Great Moments In Icelandic Cuisine: Kleinur

Noemi Ehrat
Words by
Photos by
Stock Image

Published August 9, 2018

Have you ever wondered what that delicious twisted pastry is, often served to complement a standard cup of coffee? Sometimes branded as “Icelandic doughnuts,” kleinur – kleina, in singular – are made from the familiar base of flour, sugar, butter and eggs, but with sour milk and a pinch of cardamom, which gives them their unique taste.

Number one Icelandic food

Also unique is the kleinur’s appearance, as it is made by cutting a hole into the pastry and pulling one end through it before frying, resulting in their twisted appearance. In fact, Kleinur are so popular among locals and tourists that in 2017 Business Insider listed them as the number one food to try in Iceland, even before famous Icelandic delicacy of rotten shark (perhaps unsurprisingly to locals, as no Icelander under the age of 50 eats that).

Support your local bakery

Kleinur can be bought in cafés, gas stations, supermarkets and grocery stores all around the country. While the kleinur in Bónus are okay, they can be a little dry—you should definitely go to a local bakery and buy them fresh to fully engage your taste buds and enjoy every bite.

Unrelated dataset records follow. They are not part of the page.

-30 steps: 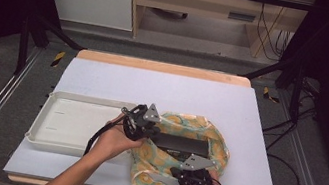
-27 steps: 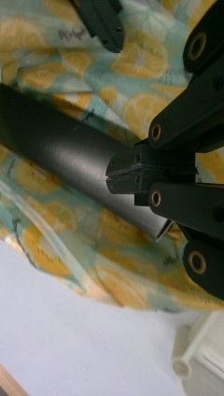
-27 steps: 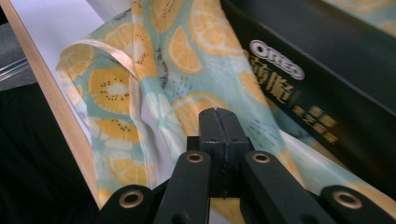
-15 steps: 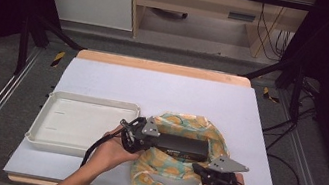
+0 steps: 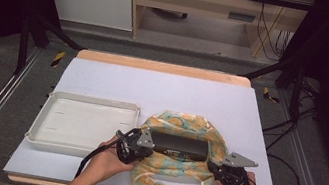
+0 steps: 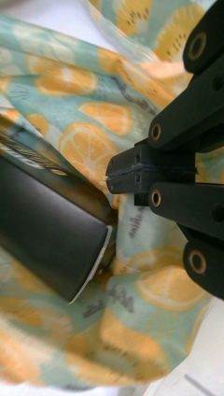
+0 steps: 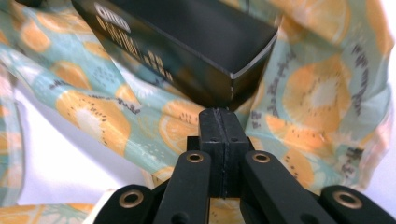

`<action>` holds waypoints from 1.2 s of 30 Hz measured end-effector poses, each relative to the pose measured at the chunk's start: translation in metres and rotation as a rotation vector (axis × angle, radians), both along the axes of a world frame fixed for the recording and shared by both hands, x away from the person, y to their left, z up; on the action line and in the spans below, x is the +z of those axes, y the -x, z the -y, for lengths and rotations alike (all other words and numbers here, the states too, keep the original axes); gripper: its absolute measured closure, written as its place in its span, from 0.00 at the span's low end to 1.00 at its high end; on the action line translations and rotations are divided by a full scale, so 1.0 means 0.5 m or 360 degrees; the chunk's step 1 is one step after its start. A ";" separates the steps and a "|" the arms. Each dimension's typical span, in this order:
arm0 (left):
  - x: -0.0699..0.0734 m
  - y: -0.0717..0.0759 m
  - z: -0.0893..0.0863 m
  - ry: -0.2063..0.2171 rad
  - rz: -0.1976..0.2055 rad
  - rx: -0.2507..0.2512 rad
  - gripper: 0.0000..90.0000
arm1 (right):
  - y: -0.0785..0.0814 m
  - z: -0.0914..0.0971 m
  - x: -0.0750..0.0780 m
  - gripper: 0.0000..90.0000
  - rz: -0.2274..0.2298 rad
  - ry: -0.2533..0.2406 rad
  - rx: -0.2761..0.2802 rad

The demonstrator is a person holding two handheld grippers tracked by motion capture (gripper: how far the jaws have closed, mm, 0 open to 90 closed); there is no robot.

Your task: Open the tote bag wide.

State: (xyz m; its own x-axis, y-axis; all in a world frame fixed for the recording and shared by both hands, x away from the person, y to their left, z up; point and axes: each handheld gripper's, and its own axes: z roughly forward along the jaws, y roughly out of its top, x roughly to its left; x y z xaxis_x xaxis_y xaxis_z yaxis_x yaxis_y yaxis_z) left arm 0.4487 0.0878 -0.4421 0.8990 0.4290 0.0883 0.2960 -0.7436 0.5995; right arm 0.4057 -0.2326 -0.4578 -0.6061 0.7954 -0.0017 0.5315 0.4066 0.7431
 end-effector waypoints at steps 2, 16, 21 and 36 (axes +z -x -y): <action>-0.007 -0.001 -0.001 -0.0007 0.0000 0.0010 1.00 | -0.002 0.001 -0.012 1.00 -0.0047 0.0009 -0.0005; -0.032 0.004 -0.007 -0.0003 -0.0023 0.0019 1.00 | 0.008 0.002 0.031 1.00 0.0022 -0.0034 0.0044; -0.034 0.004 -0.009 0.0006 -0.0031 0.0021 1.00 | -0.027 0.014 0.085 1.00 0.0101 -0.0016 0.0014; -0.032 0.004 -0.018 0.0015 -0.0033 0.0021 1.00 | -0.187 -0.002 0.037 1.00 -0.0099 0.0103 -0.0081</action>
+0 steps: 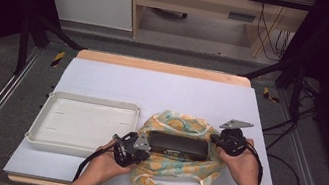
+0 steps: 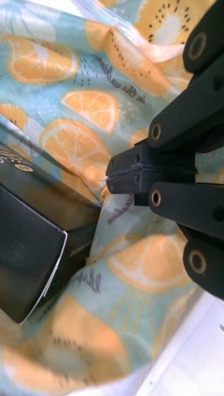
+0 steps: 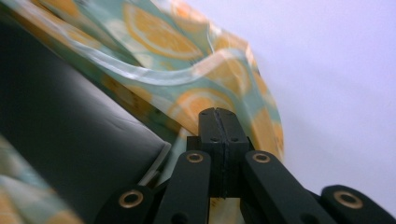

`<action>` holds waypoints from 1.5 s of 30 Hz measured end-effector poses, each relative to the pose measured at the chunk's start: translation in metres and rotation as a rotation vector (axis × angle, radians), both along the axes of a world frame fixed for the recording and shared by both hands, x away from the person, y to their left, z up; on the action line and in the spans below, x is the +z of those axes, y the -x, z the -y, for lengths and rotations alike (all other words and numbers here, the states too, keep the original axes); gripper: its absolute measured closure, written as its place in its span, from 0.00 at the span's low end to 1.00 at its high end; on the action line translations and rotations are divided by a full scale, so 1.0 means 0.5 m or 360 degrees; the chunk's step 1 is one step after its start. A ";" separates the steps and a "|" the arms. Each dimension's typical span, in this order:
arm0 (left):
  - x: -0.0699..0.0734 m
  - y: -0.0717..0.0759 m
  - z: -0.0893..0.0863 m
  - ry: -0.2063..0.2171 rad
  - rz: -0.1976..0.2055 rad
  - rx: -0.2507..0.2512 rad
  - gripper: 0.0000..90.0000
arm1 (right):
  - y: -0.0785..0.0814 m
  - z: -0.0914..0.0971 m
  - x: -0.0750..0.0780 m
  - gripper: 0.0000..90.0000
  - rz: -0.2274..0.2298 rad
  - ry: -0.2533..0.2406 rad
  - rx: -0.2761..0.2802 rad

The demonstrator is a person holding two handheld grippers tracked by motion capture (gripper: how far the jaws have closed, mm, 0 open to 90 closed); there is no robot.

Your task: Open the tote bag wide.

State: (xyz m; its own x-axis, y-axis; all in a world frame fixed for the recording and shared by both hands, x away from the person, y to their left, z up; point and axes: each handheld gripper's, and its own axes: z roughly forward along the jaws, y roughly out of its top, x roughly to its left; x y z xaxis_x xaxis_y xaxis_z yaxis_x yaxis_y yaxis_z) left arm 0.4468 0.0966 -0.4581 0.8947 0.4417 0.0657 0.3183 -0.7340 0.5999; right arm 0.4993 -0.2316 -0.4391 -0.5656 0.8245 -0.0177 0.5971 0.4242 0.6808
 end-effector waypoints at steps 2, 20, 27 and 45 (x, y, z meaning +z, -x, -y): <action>0.000 0.000 -0.001 -0.0001 0.0002 0.0004 1.00 | -0.006 0.007 -0.028 1.00 -0.0068 0.0019 -0.0037; 0.001 0.004 0.003 0.0004 0.0006 -0.0001 1.00 | 0.163 0.014 -0.053 1.00 0.0028 -0.0067 0.0024; 0.011 0.003 0.000 0.0034 0.0023 0.0016 1.00 | 0.153 0.019 -0.018 0.98 0.0110 -0.0103 0.0073; 0.084 0.010 -0.039 0.0188 0.0083 0.0093 0.57 | 0.061 -0.031 0.092 0.45 -0.0034 0.0190 0.0576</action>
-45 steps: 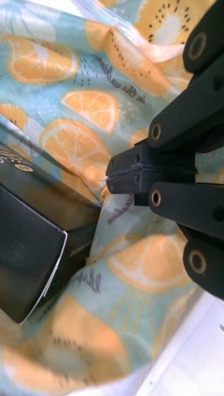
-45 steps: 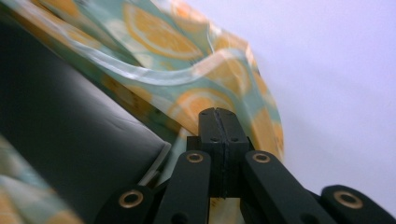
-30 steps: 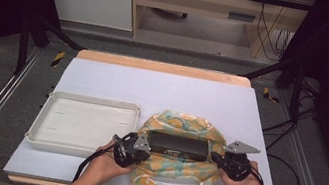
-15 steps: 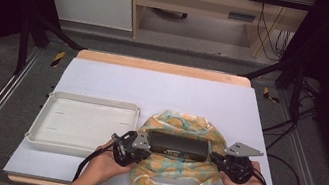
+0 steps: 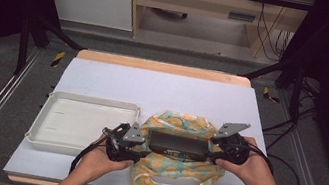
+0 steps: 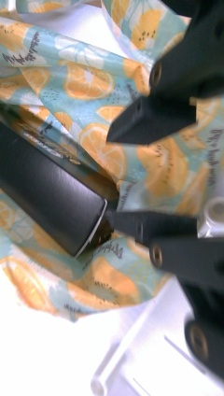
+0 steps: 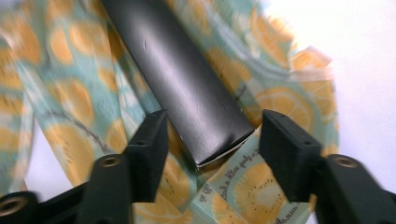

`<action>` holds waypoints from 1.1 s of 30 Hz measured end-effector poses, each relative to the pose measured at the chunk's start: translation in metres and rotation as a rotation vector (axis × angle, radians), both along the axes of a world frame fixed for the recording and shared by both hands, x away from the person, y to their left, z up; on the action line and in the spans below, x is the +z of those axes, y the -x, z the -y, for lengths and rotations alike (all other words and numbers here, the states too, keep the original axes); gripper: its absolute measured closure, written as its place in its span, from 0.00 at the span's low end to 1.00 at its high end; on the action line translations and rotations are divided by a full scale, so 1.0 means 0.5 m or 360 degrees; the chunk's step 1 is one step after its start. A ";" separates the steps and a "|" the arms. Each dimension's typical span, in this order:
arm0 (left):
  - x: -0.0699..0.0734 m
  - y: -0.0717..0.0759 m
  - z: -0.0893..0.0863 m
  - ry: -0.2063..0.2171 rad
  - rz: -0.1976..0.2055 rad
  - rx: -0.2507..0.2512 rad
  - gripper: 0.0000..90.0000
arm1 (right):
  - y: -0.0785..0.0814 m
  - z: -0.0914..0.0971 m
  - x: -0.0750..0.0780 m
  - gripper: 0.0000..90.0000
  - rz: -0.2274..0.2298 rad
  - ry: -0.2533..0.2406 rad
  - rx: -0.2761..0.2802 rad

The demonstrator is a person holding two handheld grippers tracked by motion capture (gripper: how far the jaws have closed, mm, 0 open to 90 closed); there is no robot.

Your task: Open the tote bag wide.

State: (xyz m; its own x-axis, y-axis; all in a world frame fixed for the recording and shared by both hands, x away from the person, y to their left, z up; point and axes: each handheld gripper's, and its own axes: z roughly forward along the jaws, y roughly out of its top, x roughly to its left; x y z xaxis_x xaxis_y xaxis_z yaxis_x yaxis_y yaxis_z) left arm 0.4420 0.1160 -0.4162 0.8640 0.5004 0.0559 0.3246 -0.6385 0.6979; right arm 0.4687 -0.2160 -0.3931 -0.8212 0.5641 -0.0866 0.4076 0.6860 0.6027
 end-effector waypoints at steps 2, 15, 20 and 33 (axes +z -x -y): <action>0.004 -0.004 -0.014 0.0013 0.0000 0.0019 0.47 | -0.012 -0.010 -0.004 0.39 -0.0024 0.0071 0.0064; 0.040 -0.003 -0.087 0.0062 0.0006 0.0035 0.25 | -0.048 -0.077 -0.020 0.34 -0.0090 0.0328 0.0326; 0.038 -0.009 -0.107 0.0051 -0.0015 0.0068 0.25 | -0.059 -0.083 -0.037 0.34 -0.0137 0.0401 0.0359; 0.036 -0.014 -0.125 0.0031 -0.0039 0.0096 0.25 | -0.087 -0.084 -0.069 0.38 -0.0226 0.0510 0.0472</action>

If you’re really ambitious—or you’re practicing for the first Great Icelandic Bake Off—you could also try making them yourself. Most families have their own recipes, but you can find some of them here, here, or here. The Grapevine does not take responsibility for disappointing outcomes, bursts of anger while baking, or any living creatures and/or kitchen appliances hurt during the process. Good luck!